不屈の御曹司は離婚期限までに政略妻を激愛で絡め落とす
離婚をかけた夫婦の攻防◇離婚成立まで105日

 六月上旬、よく晴れた土曜日のこと。

「それでは、誓いのキスを――」

 牧師にそう呼び掛けられ、私はとても不本意な気持ちで目を閉じた。

 穏やかな波の音と、カモメの鳴き声が聞こえる。ここは豪華客船の甲板の上なのだ。

 東京湾を航行するクルーズ船を一隻丸ごと貸切った、ロマンティックな船上結婚式の最中。

 それなのに私がこんなに浮かない気持ちなのは、夫である剣先斗馬(けんざきとうま)さんのせいだ。

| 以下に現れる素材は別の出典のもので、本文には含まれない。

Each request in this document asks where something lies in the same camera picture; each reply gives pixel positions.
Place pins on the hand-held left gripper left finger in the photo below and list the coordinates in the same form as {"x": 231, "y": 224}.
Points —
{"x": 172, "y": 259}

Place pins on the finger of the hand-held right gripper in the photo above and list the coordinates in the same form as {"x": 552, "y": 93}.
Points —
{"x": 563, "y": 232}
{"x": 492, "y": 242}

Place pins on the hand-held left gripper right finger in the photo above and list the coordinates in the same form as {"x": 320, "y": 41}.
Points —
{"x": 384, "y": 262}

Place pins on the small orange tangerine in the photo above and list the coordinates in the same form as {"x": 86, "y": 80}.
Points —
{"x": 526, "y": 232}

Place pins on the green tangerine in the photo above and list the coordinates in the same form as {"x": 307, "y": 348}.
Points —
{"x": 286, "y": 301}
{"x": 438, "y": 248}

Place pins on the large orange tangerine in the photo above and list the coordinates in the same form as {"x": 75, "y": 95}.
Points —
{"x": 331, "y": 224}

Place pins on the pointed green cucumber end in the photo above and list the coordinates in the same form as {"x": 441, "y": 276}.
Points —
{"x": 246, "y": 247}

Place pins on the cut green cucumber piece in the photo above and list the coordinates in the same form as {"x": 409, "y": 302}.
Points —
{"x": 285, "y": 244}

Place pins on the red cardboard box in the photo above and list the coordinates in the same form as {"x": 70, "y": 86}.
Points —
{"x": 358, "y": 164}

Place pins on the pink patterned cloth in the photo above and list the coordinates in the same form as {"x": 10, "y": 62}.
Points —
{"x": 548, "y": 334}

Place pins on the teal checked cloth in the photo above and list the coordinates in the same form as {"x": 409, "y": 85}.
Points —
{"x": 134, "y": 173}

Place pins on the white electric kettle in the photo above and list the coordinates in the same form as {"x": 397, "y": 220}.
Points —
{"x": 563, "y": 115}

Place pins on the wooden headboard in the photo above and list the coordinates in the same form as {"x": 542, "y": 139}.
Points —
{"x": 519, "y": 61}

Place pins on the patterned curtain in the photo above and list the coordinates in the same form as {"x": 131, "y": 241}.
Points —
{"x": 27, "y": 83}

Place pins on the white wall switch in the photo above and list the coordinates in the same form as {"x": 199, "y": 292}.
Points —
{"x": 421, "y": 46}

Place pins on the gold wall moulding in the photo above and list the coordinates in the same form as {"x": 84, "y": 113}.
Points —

 斗馬さんは旧財閥系企業『剣先重工』の御曹司。見た目も家柄もパーフェクトだからって、なにをしても許されると思ったら大間違いである。

「緊張しているのか? しかめ面になっているぞ」

 唇が触れ合う直前、微かな声で斗馬さんに指摘される。無意識に眉間に皺をよせていたらしい。

「す、すみません」
「いや、そんなきみもかわいらしい」

 ボソッと呟いた斗馬さんが、優しく唇を重ね合わせる。